WHAT TO DO. Output the listing below verbatim, from its first line to its last.
[[ DATA PROVIDED, beginning ]]
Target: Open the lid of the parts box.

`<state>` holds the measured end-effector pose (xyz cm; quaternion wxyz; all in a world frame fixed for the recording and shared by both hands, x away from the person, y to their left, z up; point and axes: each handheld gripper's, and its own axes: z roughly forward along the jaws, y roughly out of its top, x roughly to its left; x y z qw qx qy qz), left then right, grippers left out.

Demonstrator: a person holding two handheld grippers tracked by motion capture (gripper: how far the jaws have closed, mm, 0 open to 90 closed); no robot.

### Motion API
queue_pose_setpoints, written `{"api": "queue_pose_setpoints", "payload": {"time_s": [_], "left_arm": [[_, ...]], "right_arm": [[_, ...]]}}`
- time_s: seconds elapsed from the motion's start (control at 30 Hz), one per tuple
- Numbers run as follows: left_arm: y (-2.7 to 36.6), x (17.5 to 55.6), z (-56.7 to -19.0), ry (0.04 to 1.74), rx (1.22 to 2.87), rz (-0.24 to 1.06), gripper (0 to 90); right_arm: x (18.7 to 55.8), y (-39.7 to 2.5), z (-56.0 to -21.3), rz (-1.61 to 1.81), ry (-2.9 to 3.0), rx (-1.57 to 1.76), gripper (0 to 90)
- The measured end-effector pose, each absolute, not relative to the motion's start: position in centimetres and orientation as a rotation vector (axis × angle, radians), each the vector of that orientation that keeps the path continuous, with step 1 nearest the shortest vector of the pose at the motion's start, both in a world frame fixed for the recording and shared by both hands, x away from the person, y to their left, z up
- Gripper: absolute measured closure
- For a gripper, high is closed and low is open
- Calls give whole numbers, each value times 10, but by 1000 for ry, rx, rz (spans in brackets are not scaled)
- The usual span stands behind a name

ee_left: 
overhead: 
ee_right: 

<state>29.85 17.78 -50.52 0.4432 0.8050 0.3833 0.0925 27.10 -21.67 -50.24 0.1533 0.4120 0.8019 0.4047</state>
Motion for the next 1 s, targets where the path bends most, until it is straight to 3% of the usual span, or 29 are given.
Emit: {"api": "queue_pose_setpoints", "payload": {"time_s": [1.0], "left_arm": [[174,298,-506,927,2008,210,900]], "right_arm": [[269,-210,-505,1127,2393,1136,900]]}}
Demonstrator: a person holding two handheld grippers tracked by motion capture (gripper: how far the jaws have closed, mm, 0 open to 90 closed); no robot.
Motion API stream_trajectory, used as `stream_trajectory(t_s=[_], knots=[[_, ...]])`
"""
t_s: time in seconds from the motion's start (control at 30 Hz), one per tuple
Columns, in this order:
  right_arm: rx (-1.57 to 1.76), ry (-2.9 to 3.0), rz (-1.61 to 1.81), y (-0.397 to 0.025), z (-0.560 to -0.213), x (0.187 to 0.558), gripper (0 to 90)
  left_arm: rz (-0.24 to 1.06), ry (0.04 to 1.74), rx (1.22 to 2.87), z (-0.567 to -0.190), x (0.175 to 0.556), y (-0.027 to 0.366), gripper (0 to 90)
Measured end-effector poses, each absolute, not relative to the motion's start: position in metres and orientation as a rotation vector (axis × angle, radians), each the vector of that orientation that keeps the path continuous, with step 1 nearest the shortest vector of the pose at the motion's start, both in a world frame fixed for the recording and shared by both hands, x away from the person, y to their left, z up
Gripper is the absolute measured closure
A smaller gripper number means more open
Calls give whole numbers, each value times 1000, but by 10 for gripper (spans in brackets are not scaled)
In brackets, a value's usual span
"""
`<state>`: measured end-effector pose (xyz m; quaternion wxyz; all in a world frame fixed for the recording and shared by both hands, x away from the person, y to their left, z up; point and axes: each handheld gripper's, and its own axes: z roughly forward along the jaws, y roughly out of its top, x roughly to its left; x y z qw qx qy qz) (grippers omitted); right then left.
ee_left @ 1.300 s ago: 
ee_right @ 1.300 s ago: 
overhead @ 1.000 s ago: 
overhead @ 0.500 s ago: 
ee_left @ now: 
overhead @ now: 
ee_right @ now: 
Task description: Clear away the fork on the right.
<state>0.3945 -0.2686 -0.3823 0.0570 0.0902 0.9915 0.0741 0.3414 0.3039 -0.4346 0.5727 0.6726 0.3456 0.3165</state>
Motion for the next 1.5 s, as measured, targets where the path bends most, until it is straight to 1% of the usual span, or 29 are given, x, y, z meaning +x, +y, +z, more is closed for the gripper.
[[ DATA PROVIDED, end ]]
YOUR SOLUTION.
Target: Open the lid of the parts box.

`<state>` holds the measured end-effector pose (xyz cm; quaternion wxyz; all in a world frame fixed for the recording and shared by both hands, x away from the person, y to their left, z up; point and axes: each handheld gripper's, and its own axes: z roughly forward along the jaws, y roughly out of its top, x roughly to its left; x y z qw qx qy qz), left then right, grippers left out.

Demonstrator: a person holding two handheld grippers tracked by motion capture (gripper: how far the jaws have closed, mm, 0 open to 90 closed); no robot.

### Motion API
queue_pose_setpoints, written `{"api": "queue_pose_setpoints", "payload": {"time_s": [_], "left_arm": [[_, ...]], "right_arm": [[_, ...]]}}`
- time_s: seconds elapsed from the motion's start (control at 30 Hz), one per tuple
- Numbers run as follows: left_arm: y (-2.7 to 36.6), x (17.5 to 55.6), z (-56.7 to -19.0), ry (0.04 to 1.74), rx (1.22 to 2.87), rz (-0.24 to 1.06), gripper (0 to 90); right_arm: x (18.7 to 55.8), y (-39.7 to 2.5), z (-56.0 to -21.3), rz (-1.61 to 1.81), ry (-2.9 to 3.0), rx (-1.57 to 1.76), gripper (0 to 90)
- The measured end-effector pose, each absolute, not relative to the motion's start: position in centimetres and orientation as a rotation vector (axis × angle, radians), each the vector of that orientation that keeps the path continuous, with step 1 nearest the shortest vector of the pose at the motion's start, both in a world frame fixed for the recording and shared by both hands, x away from the person, y to their left, z up
- Gripper: absolute measured closure
- For a gripper, high is closed and low is open
- Calls give whole numbers, each value times 10, but by 1000 for ry, rx, rz (spans in brackets are not scaled)
- The usual span stands behind a name

ee_left: 
overhead: 
ee_right: 

<state>29.85 17.78 -50.52 0.4432 0.8050 0.3833 0.0925 27.10 -21.67 -50.24 0.1533 0.4120 0.8019 0.4047</state>
Motion for the next 1 s, targets where the path bends most, until it is straight to 3% of the usual span, or 29 are given.
Emit: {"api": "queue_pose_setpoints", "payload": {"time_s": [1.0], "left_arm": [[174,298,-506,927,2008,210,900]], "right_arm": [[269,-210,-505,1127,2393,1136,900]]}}
Demonstrator: a person holding two handheld grippers tracked by motion capture (gripper: how far the jaws have closed, mm, 0 open to 90 closed); no robot.
Motion API stream_trajectory, used as `stream_trajectory(t_s=[_], knots=[[_, ...]])`
"""
t_s: time in seconds from the motion's start (control at 30 Hz), one per tuple
Columns, in this order:
  right_arm: rx (-1.57 to 1.76), ry (-2.9 to 3.0), rz (-1.61 to 1.81), y (-0.397 to 0.025), z (-0.560 to -0.213), x (0.187 to 0.558), gripper (0 to 90)
  left_arm: rz (-0.24 to 1.06), ry (0.04 to 1.74), rx (1.22 to 2.87), z (-0.567 to -0.190), x (0.175 to 0.556), y (-0.027 to 0.366), gripper (0 to 90)
Measured end-effector poses, each absolute, not relative to the motion's start: position in metres and orientation as a rotation vector (axis × angle, radians), each the vector of that orientation that keeps the path continuous, with step 1 nearest the shortest vector of the pose at the motion's start, both in a world frame fixed for the recording and shared by both hands, x away from the person, y to their left, z up
Gripper is the absolute measured closure
A smaller gripper number means more open
Calls give whole numbers, each value times 1000, but by 10 for gripper (spans in brackets are not scaled)
In brackets, a value's usual span
"""
`<state>`: measured end-effector pose (xyz m; quaternion wxyz; all in a world frame fixed for the recording and shared by both hands, x away from the person, y to their left, z up; point and axes: each handheld gripper's, and its own axes: z roughly forward along the jaws, y roughly out of its top, x roughly to its left; x y z qw qx qy qz) (grippers omitted); right then left.
ee_left @ 1.300 s ago: 
ee_right @ 1.300 s ago: 
overhead @ 1.000 s ago: 
overhead @ 0.500 s ago: 
ee_left @ now: 
overhead @ now: 
ee_right @ now: 
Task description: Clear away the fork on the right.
<state>0.3945 -0.2686 -0.3823 0.0570 0.0902 0.9915 0.0741 0.3414 0.3039 -0.4346 0.5727 0.6726 0.3456 0.3165</state>
Motion for the next 1.5 s, as measured, targets where the path bends most, until it is straight to 1% of the usual span, or 29 are given, x, y, z meaning +x, +y, +z, more is closed for the gripper.

The response has been given in full.